Он продолжает улыбаться, как будто думает, что я этого не сделаю. Он прав.

Последний отрезок пути мы проделали вместе. Йен разрешает мне занять место у окна без моей просьбы и устраивается рядом со мной, убрав наши сумки и подложив подушку мне под плечо. Он широкий и крепкий, его ноги тесноваты и слишком длинны для того небольшого пространства, которое он занимает, и когда мы оба пристегнуты, кажется, что он отгораживается от остального мира. Стена, ограждающая меня от шума и действия. С тех пор, как мы приплыли на лодке, я была беспокойной, и мне не удавалось вздремнуть больше, чем на короткое время, но через несколько минут после того, как мы взлетели, я чувствую, что начинаю дремать, изнемогая.
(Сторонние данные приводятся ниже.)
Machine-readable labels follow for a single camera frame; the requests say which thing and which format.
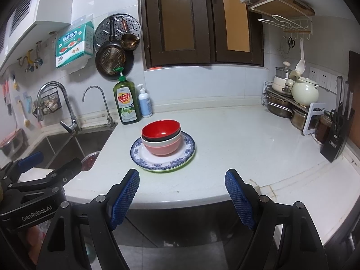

Последнее, что я делаю перед тем, как заснуть, — прислоняю голову к плечу Йена. Последнее, что я помню, как он делает, это перекладывается чуть ниже, чтобы убедиться, что мне максимально удобно.

Я просыпаюсь где — то над Атлантикой и несколько минут лежу на месте, прижавшись виском к его руке, в ноздри ударяет чистый запах его одежды и кожи. Он смотрит на свой планшет, читая статью о плазменном движителе. Я пропускаю несколько строк в разделе о методах, прежде чем сказать: — Обычно я не такая.

Он не кажется удивленным тем, что я проснулась. — Какая?

Я думаю об этом. — Нуждающаяся. — Я думаю еще немного. — Приставучая.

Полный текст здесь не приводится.